Given a hyperbolic plane $\mathcal{H}^2=\{(t,x,y)\in\mathbb{R}^3|t^2=x^2+y^2+1, t>0\}$, I had to construct a function $f$ that maps as follows: For a point $P$ in $\mathcal{H}^2$, draw a line $l$ from this point to $(-1, 0, 0)$. The function $f$ maps every point $P$ to the intersection of $l$ with the $xy-$plane. I figured that the $l$ was given by $$ l: \begin{pmatrix} -1 \\ 0 \\ 0 \end{pmatrix} + \lambda \begin{pmatrix} t+1 \\ x \\ y \end{pmatrix}.$$
Then $f$ will be defined as \begin{align*} f:\;\mathcal{H}^2&\to\mathcal{D}=\{(x,y)\in\mathbb{R}^2|x^2 + y^2 < 1\} \\ (t,x,y) &\mapsto \big(\frac{1}{t+1}x, \frac{1}{t+1}y\Big). \end{align*}
Assuming this function does as I require I tried to proof bijectivity by proving injectivity and surjectivity, but failed on both fronts.
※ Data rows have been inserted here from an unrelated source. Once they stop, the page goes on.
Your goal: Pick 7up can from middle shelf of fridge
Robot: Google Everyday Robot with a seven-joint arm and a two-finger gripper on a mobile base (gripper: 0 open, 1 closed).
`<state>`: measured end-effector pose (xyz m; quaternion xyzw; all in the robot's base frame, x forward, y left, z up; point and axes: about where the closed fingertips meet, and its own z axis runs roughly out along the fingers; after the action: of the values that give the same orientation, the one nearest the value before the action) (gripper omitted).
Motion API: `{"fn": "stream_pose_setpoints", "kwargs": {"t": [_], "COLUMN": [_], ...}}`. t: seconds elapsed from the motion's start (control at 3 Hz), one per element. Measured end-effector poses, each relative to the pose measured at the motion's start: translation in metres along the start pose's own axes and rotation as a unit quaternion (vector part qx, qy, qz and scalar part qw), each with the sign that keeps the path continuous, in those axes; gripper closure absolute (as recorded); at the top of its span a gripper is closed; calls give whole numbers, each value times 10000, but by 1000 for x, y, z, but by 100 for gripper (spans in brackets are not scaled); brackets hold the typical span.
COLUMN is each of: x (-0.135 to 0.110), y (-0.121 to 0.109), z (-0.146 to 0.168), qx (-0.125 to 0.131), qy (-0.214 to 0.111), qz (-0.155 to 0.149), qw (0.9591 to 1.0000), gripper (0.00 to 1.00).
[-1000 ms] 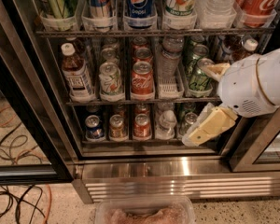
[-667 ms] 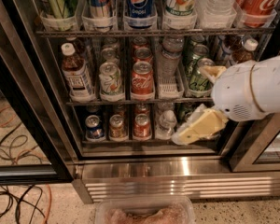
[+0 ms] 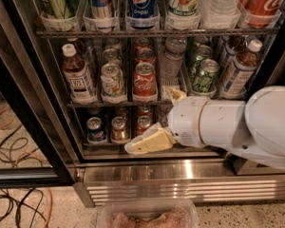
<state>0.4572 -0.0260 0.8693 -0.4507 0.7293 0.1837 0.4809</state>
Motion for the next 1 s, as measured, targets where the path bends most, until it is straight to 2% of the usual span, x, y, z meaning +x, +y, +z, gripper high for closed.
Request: {"fn": "stream_pose_setpoints", "kwargs": {"t": [0.33,0.67,1.0], "x": [-33,-29,-23], "y": [7,8,18], "z": [20,17,35], "qx": [98,51,-20], "qy": [-383,-373,-511], "qz": [29,10,88], "qw": [9992,9993,9987], "gripper": [0,0,0]}}
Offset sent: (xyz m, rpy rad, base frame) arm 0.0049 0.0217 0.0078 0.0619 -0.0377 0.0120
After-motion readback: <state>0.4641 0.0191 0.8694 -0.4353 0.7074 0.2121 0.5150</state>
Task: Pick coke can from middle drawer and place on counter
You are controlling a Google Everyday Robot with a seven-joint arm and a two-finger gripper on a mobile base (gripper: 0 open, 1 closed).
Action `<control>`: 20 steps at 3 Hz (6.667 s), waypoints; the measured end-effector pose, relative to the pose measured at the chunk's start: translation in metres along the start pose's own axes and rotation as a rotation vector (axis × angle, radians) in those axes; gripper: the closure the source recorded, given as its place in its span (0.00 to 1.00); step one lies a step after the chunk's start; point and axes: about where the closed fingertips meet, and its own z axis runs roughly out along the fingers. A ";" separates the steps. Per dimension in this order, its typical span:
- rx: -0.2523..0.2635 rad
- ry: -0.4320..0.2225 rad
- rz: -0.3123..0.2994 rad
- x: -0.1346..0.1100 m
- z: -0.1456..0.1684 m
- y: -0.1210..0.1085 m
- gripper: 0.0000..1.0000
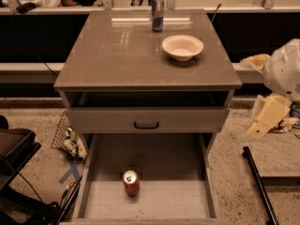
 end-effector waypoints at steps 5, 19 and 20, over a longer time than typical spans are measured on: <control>-0.022 -0.625 0.137 0.010 0.218 0.118 0.00; -0.204 -0.849 0.189 -0.030 0.544 0.147 0.83; -0.207 -0.851 0.188 -0.032 0.544 0.148 1.00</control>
Offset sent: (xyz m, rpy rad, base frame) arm -0.0581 0.0921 -0.1964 0.8863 -0.1298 0.0574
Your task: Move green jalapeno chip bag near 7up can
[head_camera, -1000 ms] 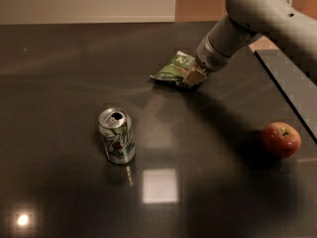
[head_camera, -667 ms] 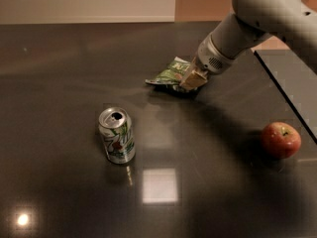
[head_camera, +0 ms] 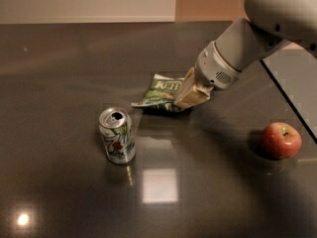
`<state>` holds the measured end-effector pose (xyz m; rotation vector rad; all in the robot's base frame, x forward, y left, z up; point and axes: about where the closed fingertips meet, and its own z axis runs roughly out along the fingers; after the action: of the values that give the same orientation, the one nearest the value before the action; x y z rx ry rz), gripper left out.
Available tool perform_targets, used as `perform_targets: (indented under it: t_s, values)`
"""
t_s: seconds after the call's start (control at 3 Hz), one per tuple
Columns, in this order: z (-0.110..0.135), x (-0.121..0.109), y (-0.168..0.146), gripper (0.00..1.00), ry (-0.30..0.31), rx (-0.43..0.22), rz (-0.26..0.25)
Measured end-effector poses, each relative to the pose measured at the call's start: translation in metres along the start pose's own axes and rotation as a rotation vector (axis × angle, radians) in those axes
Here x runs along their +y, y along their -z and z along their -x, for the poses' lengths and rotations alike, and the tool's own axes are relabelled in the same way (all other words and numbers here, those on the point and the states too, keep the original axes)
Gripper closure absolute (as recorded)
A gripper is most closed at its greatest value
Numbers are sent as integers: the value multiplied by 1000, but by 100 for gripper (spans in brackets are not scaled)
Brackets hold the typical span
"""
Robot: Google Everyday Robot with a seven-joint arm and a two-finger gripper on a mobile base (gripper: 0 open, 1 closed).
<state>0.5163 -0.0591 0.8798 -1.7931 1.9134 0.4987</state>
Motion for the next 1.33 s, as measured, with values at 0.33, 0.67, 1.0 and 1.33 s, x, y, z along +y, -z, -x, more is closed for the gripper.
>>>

For injectivity I tried: Injective when $f(t_1, x_1, y_1)=f(t_2, x_2, y_2)\implies(t_1,x_1,y_1)=(t_2,x_2,y_2)$. So we want to show: $\big(\frac{1}{t_1+1}x_1, \frac{1}{t_1+1}y_1\Big)=\big(\frac{1}{t_2+1}x_2, \frac{1}{t_2+1}y_2\Big)\implies (t_1,x_1,y_1)=(t_2,x_2,y_2)$. From here I don't know how to continue because $x$ is a based on both $x_1$ and $y_1$ (based on $x_1$ because it's based on $t_1$). I tried filling in $t_1$ and $t_2$ as terms of $x_1,y_1$ and $x_2,y_2$ respectively, but this yielded me equations that I don't know how to work with: $$ x_1(t_2 + 1)=x_2(t_1+1)\\ y_1(t_2 + 1)=y_2(t_1+1). $$
For surjectivity I tried: Let $(x_1,y_1)\in\mathcal{D}$, then we want to show that there is a $q\in\mathcal{H}^2$ such that $f(q)=(x_1,y_1)$. I tried finding such a $q$, but didn't know how to incorporate the restrictions on $t$.
EDIT: I then thought that for all $(x_1,y_1)$, we could have $f(t, x_1(t+1), y_1(t+1))=(x_1,y_1)$. Which is true, but how do I confirm that $(t, x_1(t+1), y_1(t+1))$ is in $\mathcal{H}^2$.
Some things I noted:
Because for every element $(t,x,y)\in\mathbb{H}^2$ we have that $t^2=x^2+y^2+1$, we have that $t=\pm\sqrt{x^2+y^2+1}$, but because we also require $t>0$, we have $t=\sqrt{x^2+y^2+1}$, so $t$ is a function of $x$ and $y$.